• **DATA FOR THIS EXERCISE**
----------
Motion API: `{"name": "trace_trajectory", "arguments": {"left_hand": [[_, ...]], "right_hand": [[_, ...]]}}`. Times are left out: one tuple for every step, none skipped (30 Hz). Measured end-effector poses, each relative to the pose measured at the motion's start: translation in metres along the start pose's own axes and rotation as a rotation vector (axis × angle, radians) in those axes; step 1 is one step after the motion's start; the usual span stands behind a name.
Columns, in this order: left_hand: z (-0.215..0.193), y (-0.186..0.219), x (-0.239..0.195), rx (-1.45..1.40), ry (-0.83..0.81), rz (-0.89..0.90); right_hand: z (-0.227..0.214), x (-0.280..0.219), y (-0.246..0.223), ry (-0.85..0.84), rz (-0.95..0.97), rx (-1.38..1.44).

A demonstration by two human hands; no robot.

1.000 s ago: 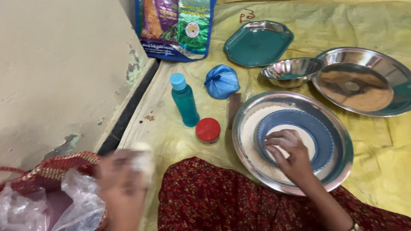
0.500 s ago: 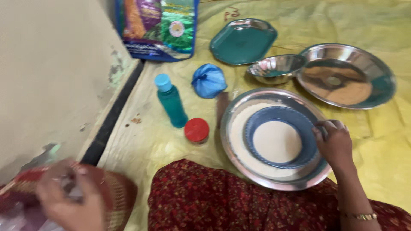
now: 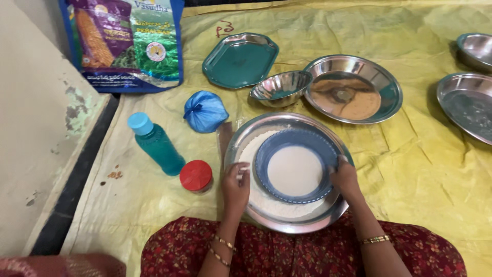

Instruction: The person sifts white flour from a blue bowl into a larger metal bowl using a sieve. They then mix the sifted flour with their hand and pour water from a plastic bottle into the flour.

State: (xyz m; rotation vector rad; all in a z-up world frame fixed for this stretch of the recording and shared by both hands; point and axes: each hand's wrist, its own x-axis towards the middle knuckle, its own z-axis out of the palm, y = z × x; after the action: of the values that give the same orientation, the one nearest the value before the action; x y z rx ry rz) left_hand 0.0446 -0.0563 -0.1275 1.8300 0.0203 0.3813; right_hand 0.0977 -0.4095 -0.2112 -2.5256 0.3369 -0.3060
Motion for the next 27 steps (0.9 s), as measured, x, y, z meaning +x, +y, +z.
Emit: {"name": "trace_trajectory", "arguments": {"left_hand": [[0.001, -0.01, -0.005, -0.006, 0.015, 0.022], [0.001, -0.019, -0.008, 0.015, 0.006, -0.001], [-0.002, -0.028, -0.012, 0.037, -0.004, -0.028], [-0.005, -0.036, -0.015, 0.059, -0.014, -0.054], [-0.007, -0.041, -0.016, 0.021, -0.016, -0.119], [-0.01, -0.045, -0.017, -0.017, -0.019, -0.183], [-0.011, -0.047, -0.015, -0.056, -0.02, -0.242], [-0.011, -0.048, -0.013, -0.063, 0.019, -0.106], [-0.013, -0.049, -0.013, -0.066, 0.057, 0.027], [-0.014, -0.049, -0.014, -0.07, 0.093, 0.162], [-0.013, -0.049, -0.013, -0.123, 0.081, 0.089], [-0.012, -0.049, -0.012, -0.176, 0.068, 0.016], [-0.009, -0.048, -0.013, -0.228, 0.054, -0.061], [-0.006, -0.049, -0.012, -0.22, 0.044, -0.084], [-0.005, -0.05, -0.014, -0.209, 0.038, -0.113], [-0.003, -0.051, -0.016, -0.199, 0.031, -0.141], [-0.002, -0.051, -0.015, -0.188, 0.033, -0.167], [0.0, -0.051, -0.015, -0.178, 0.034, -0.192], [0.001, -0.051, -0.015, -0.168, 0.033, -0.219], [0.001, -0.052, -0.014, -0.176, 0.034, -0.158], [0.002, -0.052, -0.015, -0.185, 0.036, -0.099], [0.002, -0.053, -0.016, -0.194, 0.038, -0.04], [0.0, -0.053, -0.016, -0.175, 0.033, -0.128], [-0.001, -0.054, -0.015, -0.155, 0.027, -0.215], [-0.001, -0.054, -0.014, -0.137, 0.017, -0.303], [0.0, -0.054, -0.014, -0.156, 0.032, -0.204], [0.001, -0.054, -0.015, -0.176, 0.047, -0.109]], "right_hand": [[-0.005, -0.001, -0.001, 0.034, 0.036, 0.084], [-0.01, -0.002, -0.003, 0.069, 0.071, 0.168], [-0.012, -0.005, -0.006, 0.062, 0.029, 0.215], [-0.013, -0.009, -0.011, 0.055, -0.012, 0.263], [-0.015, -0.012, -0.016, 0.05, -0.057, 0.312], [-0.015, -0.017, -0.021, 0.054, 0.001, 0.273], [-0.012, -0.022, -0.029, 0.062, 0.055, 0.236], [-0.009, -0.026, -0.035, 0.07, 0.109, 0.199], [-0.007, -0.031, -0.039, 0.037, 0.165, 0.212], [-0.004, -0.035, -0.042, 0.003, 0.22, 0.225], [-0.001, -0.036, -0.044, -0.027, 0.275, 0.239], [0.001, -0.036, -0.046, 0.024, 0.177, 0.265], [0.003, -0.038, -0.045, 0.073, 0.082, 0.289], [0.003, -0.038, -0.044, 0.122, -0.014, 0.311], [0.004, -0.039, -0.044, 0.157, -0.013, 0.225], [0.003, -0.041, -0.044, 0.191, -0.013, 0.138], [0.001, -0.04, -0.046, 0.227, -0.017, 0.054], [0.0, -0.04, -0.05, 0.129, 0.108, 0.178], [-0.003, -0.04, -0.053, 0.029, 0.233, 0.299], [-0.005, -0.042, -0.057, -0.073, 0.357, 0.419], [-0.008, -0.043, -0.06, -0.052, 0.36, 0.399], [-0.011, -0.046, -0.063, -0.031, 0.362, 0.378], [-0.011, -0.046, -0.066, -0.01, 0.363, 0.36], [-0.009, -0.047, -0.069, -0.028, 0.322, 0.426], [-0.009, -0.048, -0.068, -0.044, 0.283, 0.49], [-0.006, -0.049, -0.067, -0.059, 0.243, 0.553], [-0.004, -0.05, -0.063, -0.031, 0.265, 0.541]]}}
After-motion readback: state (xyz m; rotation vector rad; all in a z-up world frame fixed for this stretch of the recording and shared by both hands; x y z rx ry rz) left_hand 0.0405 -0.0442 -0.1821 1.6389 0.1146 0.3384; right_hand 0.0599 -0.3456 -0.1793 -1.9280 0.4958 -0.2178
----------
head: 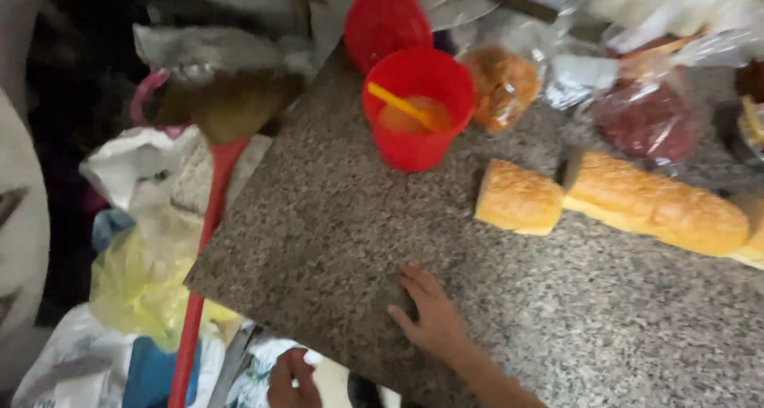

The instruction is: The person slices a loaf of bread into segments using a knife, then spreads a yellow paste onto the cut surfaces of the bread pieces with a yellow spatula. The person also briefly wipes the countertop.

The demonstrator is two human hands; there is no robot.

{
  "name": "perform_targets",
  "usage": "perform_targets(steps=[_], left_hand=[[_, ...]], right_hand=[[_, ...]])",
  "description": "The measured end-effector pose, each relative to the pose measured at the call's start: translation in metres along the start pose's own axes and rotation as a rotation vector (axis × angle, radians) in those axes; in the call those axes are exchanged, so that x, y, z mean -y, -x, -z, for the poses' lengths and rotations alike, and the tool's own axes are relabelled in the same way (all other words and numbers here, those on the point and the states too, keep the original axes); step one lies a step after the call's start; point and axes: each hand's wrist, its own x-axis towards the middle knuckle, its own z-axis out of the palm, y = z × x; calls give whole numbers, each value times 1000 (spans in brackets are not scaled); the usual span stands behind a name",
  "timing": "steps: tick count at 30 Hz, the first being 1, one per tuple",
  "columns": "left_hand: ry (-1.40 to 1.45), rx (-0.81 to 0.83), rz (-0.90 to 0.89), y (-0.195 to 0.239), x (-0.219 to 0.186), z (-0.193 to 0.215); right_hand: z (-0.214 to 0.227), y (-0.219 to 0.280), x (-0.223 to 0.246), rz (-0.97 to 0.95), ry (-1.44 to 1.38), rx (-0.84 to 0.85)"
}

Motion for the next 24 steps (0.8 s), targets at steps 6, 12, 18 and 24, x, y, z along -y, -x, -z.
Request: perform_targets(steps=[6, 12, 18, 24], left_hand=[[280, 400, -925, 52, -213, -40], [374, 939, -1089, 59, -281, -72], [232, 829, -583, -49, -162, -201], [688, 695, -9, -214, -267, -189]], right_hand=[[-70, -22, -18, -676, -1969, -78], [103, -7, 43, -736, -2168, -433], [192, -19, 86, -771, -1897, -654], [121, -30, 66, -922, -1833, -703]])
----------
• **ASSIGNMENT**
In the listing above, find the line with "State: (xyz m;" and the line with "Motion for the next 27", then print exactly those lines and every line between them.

• **RESPONSE TO THE TASK**
State: (xyz m; rotation vector rad; all in a z-up world frame fixed for this stretch of the recording and shared by both hands; point and axes: each hand's wrist, its own x-axis towards the middle knuckle, its own z-axis out of the palm, y = z × x; after the action: of the values that give the same orientation, the one nearest the value before the action; x y z rx ry rz) left_hand 0.0446 -0.0563 -0.1275 1.8300 0.0203 0.3813; right_hand 0.0977 -0.4095 -0.2112 -2.5256 0.3369 -0.3060
Motion for the next 27 steps (0.9 s), as measured, x, y, z meaning +x, +y, +z.

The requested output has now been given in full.